|Reality Check (12-13) |
||with Steve Crilley
Science: A Man's World? A Reality Check on Women and Science
Two months ago, the President of Harvard University got himself into big trouble when he told a symposium on gender diversity that women and science did not mix. He gave three, he said, good reasons for this:
1) Women are not ready to sacrifice enough to to what it takes to get a high powered job
2) Men may have more "instrinsic aptitude" for doing high-level science and
3) It is quite possible that women are discriminated against when they attempt to pursue careers in science.
Lawrence Summers, Harvard University's President, has been explaining himself ever since. But, he's also opened a fierce debate among scientists and women because the fact is that women are under-represented in scientific research labs, in the universities' science departments and in top positions within the academic and corporate scientific communities... from America to Austria!

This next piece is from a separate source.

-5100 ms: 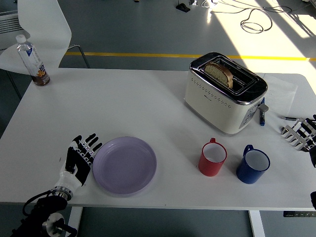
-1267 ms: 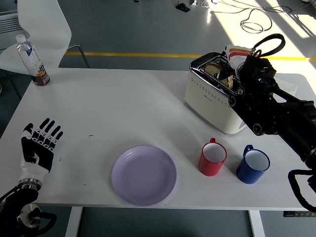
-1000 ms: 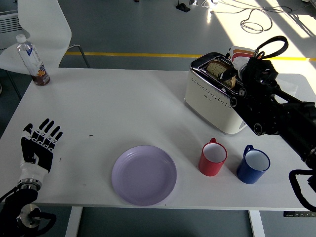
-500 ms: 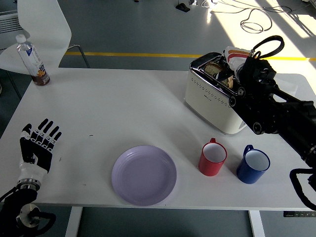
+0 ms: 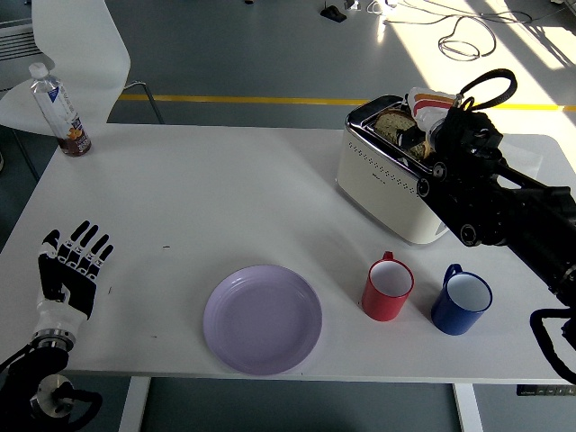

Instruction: Push plate across desktop,pick up the break from the machine,place the break in the plate

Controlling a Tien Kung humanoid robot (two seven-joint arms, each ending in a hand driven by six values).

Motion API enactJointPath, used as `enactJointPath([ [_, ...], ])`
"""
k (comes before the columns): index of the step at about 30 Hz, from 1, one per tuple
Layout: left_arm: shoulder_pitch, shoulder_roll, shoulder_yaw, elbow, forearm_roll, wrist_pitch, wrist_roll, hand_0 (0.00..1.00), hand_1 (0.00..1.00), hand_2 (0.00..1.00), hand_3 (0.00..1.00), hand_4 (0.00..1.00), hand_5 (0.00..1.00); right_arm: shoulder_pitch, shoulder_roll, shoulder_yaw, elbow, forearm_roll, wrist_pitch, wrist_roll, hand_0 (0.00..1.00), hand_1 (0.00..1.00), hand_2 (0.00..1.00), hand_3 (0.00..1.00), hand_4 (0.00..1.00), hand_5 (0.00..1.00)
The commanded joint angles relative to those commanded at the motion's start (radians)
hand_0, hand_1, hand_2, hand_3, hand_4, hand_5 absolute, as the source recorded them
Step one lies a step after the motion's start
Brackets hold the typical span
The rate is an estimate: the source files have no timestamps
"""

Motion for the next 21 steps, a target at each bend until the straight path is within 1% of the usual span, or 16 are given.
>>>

FM4's Reality Check goes behind the scenes to find out why Summers said what he said and the effect his statments have had at Harvard, across the United States and here in Austria. We talk to American feminist writer Lorraine Dusky, Harvard University professor Viktor Mayer-Schönberger from the John F. kennedy School of Government and student representatives there. To find out about how things work for women and science in Austria we speak with 2003's Wittgenstein prize-winner, Dr. Renee Schroeder, the only woman in the 80 member team at the Austrian Academy of Sciences Department for Mathematics and Natural Sciences and Dr. Gunda Köllensperger, Associate Professor in analytical chemistry and the University for Bodenkultur, a successful, young woman in science.